» Work instructions: Starting at the line holding "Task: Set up" and finishing at the line holding "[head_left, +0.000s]", transcribe the material exactly, keeping both ends but no pictures.
+ + +
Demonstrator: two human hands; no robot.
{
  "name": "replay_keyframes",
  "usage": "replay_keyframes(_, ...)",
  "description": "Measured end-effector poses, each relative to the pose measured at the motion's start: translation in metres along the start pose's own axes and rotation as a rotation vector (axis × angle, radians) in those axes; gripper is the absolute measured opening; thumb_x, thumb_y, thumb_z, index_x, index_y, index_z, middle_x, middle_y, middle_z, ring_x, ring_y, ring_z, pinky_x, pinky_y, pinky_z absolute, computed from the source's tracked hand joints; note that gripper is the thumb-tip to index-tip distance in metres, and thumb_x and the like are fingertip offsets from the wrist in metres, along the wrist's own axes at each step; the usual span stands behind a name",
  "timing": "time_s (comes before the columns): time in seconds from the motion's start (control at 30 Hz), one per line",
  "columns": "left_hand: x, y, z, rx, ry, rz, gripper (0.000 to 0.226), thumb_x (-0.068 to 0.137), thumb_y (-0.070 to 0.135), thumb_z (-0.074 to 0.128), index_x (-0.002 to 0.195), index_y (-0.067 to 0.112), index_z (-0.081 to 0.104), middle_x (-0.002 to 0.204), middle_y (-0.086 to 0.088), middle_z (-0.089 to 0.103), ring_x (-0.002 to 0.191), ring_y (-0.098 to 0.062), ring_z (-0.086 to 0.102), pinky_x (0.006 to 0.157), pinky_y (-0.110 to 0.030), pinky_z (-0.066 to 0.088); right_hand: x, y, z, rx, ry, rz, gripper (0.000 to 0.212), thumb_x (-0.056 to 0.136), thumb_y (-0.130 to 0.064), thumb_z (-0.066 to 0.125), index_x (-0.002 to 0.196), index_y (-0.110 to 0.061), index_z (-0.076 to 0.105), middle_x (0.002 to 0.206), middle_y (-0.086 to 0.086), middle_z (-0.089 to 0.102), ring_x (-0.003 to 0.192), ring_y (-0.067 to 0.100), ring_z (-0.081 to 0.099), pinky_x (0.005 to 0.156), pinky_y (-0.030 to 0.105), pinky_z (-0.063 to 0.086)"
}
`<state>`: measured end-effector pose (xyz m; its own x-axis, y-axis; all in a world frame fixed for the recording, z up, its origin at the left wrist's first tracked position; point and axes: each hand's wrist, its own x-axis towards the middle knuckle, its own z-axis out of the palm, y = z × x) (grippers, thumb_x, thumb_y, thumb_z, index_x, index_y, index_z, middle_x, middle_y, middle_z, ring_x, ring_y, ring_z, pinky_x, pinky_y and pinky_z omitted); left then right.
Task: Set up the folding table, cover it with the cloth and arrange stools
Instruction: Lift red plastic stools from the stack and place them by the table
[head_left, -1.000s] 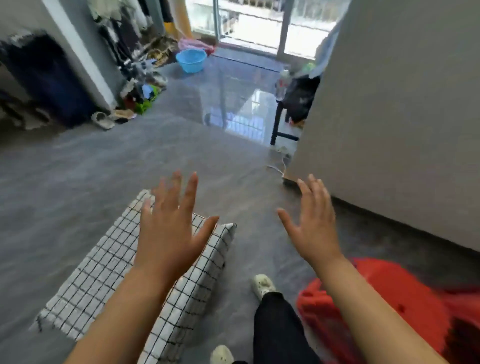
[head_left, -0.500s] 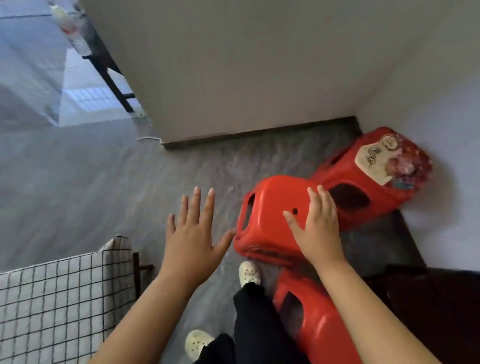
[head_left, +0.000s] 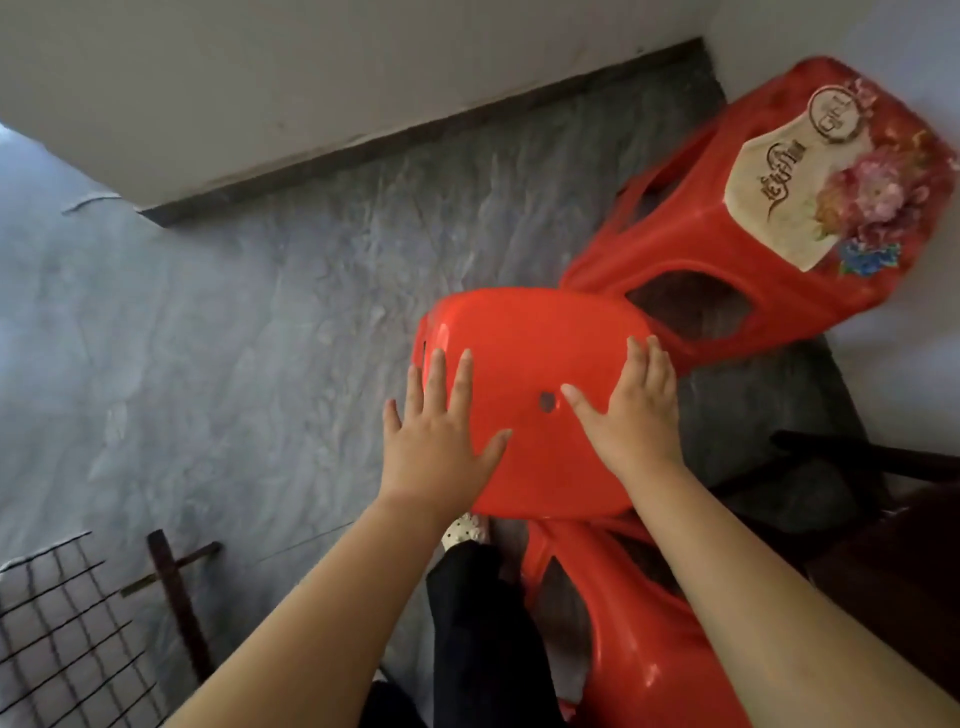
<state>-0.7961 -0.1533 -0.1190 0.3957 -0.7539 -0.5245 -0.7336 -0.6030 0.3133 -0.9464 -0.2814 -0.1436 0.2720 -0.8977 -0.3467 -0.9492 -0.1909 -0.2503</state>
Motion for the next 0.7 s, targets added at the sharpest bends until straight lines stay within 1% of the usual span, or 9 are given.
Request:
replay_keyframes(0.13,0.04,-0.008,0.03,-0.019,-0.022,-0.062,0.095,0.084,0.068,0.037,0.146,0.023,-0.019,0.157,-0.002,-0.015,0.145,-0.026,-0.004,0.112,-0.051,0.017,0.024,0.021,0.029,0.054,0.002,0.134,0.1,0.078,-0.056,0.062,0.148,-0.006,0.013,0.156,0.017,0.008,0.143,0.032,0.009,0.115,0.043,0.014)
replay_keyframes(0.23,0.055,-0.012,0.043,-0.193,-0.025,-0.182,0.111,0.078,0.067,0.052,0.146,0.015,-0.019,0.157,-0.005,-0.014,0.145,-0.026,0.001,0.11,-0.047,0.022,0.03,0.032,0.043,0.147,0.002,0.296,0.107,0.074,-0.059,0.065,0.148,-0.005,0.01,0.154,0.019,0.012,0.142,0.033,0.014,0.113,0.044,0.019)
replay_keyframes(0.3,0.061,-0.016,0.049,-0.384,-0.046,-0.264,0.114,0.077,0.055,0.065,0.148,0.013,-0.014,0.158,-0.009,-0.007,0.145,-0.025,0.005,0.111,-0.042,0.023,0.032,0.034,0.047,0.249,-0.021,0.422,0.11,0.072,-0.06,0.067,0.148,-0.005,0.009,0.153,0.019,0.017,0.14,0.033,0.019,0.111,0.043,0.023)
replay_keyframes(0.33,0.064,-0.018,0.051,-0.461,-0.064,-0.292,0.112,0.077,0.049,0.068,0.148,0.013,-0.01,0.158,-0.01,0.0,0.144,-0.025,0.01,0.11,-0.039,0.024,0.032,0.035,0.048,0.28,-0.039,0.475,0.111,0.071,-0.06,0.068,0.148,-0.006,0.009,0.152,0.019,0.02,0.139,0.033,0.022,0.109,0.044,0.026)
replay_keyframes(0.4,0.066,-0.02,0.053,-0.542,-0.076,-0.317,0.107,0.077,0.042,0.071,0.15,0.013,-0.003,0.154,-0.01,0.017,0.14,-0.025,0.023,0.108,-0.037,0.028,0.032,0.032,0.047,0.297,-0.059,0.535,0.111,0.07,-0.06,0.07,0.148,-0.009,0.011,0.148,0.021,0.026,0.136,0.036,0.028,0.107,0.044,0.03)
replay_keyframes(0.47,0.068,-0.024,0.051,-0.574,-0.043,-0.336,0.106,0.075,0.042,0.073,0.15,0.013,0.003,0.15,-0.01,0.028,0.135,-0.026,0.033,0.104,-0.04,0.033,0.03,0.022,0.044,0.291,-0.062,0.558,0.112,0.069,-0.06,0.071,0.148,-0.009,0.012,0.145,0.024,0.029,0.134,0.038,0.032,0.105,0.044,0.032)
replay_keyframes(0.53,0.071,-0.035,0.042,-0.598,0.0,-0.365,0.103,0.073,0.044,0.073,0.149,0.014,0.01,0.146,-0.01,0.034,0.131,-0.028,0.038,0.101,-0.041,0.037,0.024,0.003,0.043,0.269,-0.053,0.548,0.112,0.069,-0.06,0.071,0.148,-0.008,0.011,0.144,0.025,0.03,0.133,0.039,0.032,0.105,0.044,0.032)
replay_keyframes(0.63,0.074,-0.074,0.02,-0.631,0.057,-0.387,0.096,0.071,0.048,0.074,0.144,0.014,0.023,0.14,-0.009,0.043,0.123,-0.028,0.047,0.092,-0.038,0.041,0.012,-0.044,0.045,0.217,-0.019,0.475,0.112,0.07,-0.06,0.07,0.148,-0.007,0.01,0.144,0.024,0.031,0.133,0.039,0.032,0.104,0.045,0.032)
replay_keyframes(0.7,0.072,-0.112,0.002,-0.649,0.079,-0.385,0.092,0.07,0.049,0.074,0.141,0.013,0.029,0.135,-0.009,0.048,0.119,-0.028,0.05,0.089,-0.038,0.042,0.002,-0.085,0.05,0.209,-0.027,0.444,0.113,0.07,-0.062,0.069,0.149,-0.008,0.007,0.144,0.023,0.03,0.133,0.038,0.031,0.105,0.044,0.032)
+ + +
» Answer:
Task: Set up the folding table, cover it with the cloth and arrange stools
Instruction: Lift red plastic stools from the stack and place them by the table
[head_left, -1.000s] 
[head_left, -0.500s] 
[head_left, +0.000s] 

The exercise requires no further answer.